__Exercise prompt__. From the data below, set down exactly the lines between the one holding "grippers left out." and the one holding "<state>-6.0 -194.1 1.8", inclusive, and no others.

__Stored data__.
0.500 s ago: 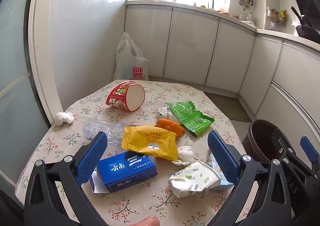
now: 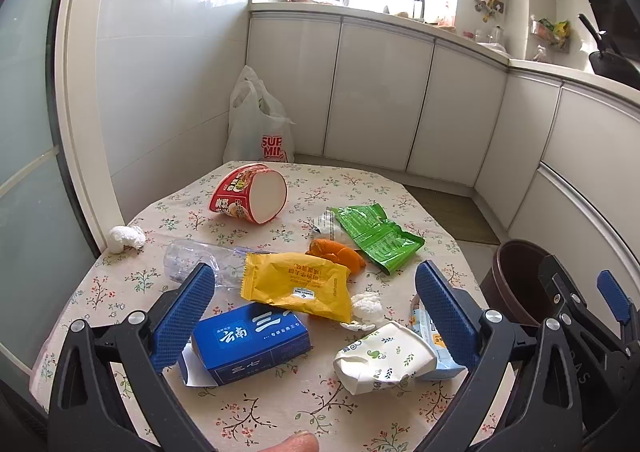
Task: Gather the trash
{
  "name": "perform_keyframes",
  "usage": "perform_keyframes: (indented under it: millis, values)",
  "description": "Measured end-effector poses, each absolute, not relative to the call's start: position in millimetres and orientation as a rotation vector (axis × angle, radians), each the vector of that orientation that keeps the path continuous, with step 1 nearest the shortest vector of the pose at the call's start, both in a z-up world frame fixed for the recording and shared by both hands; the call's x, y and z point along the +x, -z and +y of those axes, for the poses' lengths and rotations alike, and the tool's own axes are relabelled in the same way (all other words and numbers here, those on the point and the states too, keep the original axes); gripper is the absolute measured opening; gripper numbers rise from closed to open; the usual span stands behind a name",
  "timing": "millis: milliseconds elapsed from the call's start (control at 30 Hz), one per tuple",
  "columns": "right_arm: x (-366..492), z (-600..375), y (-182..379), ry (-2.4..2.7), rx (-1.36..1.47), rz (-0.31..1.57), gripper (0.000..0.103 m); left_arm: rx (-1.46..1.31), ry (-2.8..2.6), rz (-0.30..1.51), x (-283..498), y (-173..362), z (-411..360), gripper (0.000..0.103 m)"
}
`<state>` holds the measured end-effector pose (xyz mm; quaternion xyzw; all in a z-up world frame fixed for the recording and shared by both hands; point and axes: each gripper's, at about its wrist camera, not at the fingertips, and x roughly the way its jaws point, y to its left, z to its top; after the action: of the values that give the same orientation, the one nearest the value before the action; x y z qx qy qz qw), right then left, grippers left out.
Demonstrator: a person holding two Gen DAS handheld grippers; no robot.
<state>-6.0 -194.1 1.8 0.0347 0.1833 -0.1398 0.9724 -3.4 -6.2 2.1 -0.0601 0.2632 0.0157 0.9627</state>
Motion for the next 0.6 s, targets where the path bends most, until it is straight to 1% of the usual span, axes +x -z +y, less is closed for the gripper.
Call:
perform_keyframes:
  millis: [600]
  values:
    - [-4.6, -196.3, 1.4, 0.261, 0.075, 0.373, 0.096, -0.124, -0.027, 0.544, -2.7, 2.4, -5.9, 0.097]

__Answer below__.
`<state>` holds the measured end-effector pose (xyz mm; quaternion xyzw; all in a z-up world frame fixed for the recording and shared by both hands; point and axes: each gripper's, at about its wrist camera, not at the fingertips, and x roughly the way its jaws point, y to its left, z to its top; after the action: of the values that give the same orientation, the one nearest the value before the action; x y z qx qy qz qw), right then left, grippers left out.
Demonstrator: a person holding two Gen DAS handheld grippers; no robot.
<state>-6.0 -194.1 1.8 0.0347 0.1833 -0.1398 0.9724 -3.4 -6.2 2.1 -0.0601 0.2632 0.0157 0.9627</state>

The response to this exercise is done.